Starting with the first line below, extract each line through the one that contains "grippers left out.", inclusive, excluding pictures.
-=-=-
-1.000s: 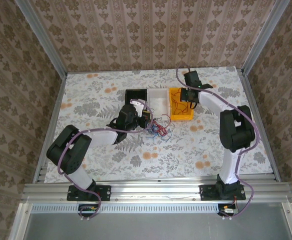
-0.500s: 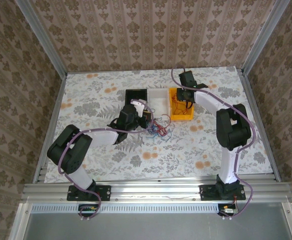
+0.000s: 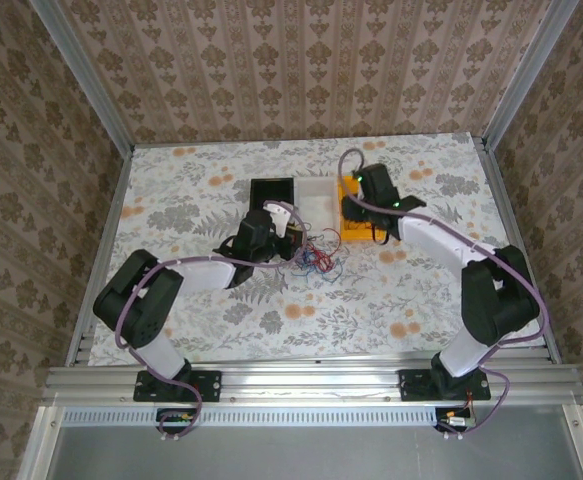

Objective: Untangle the cables

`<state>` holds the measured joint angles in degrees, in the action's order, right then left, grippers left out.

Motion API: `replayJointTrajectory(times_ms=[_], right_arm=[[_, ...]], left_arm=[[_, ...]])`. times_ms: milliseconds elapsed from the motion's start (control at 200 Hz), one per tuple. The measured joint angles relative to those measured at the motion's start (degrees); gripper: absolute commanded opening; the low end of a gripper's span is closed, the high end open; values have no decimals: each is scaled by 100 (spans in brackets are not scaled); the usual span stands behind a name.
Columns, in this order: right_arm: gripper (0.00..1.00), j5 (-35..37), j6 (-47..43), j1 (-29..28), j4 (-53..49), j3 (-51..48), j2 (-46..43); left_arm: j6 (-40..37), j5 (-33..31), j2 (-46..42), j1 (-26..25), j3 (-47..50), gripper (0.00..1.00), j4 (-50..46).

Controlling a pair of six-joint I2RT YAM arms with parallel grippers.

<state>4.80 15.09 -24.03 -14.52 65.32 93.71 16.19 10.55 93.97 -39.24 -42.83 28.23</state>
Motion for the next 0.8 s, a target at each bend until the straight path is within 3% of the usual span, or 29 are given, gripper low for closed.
replayJointTrajectory(times_ms=[170, 505, 800], right_arm=[[41, -542, 4, -428, -44, -568, 127], [40, -570, 2, -385, -37, -509, 780], [35, -568, 4, -258, 190, -317, 1241]], left_arm=[[-286, 186, -415, 76, 216, 0, -579], [-531, 481, -636, 109, 409, 0, -1384], [-531, 540, -597, 109, 413, 0, -1486]])
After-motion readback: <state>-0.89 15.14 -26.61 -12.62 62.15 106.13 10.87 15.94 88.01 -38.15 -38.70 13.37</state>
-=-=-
- [Task result]:
-1.000s: 
-0.500s: 
+0.000s: 

Objective: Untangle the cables

`<state>` holds the measured joint angles in degrees, in the action's order, right then left, grippers left out.

With this output, the exercise is done.